Source data:
──────────────────────────────

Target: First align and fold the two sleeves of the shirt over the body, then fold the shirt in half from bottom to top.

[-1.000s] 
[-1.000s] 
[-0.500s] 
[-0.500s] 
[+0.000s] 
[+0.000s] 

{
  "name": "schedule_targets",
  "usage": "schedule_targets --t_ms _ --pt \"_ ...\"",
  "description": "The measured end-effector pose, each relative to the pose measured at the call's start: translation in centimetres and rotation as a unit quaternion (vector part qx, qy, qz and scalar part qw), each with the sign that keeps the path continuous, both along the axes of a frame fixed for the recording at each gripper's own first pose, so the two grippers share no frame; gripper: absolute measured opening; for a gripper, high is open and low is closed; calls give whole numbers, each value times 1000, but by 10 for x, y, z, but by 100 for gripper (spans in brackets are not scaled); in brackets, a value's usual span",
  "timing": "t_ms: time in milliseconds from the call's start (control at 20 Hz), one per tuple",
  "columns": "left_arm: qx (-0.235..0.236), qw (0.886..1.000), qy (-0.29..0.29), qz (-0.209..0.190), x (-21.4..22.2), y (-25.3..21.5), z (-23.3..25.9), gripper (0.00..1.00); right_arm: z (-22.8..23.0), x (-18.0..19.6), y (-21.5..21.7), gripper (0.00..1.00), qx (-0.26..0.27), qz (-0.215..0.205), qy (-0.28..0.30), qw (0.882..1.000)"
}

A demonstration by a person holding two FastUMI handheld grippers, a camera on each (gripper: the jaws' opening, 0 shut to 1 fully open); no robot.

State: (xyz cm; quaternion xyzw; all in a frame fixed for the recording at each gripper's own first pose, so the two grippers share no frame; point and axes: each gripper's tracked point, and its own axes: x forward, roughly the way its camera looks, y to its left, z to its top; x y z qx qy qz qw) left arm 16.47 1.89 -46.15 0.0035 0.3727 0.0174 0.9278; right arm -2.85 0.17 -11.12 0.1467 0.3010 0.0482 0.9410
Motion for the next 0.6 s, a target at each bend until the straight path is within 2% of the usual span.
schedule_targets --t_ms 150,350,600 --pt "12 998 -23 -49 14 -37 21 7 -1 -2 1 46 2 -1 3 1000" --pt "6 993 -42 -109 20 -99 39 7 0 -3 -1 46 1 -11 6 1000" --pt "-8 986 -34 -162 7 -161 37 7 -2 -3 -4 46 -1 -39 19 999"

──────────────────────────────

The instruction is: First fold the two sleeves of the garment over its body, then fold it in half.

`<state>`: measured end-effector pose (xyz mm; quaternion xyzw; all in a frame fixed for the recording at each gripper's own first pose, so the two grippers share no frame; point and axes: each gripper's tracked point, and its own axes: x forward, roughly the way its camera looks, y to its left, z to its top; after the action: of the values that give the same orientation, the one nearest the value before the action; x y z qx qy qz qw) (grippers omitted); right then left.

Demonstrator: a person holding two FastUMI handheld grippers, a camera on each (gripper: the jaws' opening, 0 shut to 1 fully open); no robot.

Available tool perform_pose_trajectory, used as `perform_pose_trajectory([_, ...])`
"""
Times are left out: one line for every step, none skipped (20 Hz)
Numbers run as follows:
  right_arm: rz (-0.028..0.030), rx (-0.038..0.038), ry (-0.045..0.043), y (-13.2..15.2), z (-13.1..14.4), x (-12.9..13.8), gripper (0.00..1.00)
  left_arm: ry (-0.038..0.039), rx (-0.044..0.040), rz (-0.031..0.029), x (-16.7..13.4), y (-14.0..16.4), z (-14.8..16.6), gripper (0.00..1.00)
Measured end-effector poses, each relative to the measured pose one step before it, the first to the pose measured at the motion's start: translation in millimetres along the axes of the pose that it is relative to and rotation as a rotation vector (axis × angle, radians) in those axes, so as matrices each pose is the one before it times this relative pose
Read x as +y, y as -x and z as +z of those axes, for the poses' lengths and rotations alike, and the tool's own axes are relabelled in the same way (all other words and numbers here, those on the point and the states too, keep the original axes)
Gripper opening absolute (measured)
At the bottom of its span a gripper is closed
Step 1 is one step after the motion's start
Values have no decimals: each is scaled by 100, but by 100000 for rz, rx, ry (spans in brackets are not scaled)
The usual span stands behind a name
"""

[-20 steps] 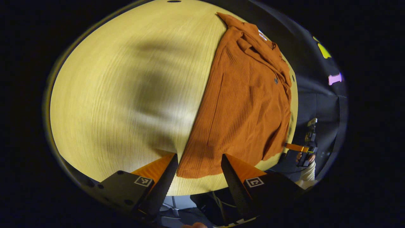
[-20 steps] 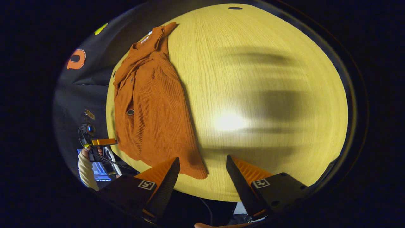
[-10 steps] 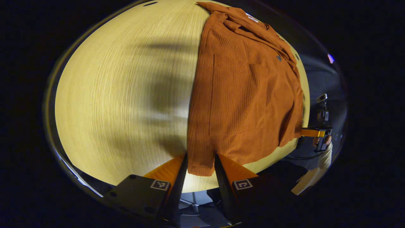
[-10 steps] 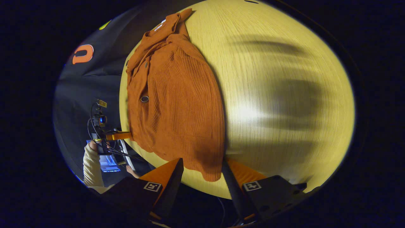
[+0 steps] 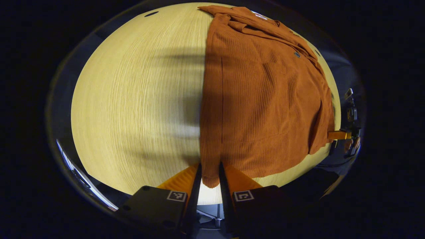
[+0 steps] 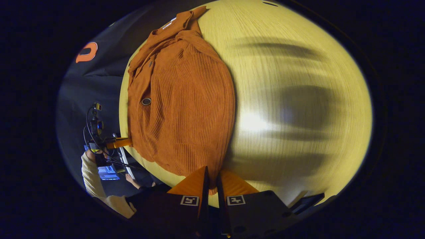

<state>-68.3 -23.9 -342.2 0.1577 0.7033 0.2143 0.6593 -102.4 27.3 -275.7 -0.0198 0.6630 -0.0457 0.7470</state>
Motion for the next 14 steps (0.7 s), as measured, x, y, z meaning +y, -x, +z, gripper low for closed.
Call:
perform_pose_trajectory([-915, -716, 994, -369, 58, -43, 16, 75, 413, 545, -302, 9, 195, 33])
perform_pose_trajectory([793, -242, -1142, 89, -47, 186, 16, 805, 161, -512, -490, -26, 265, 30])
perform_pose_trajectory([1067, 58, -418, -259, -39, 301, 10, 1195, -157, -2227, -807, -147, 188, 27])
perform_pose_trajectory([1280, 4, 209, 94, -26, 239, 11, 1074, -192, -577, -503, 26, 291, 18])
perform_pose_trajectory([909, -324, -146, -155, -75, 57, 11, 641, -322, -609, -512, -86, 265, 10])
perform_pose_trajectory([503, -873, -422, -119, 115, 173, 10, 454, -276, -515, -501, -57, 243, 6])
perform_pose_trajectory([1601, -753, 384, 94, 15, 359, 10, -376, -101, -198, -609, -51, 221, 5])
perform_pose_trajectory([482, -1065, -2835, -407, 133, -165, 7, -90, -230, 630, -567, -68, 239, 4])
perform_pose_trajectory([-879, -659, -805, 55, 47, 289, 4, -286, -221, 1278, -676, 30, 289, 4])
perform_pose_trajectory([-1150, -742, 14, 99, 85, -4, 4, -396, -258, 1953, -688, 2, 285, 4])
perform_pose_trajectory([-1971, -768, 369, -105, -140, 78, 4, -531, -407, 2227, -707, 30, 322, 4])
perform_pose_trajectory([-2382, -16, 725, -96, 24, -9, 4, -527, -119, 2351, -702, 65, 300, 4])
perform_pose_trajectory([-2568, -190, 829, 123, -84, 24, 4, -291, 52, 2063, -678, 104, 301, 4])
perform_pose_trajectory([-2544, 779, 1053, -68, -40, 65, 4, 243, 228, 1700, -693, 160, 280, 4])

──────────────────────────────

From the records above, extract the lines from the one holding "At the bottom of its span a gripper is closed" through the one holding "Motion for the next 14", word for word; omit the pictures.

At the bottom of its span a gripper is closed
Step 1 is one step after the motion's start
Values have no decimals: each is scaled by 100, but by 100000 for rz, rx, ry (spans in brackets are not scaled)
The usual span stands behind a name
"""

[-20 steps] 
[-20 steps] 
[-10 steps] 
[-10 steps] 
[+0 steps] 
[+0 steps] 

<state>-68.3 -23.9 -342.2 0.1577 0.7033 0.2143 0.6593 -102.4 27.3 -275.7 -0.0198 0.6630 -0.0457 0.7470</state>
Motion for the next 14 steps (0.7 s), as measured, x, y, z meaning +y, -x, +z, gripper low for closed.

This response contains the complete answer.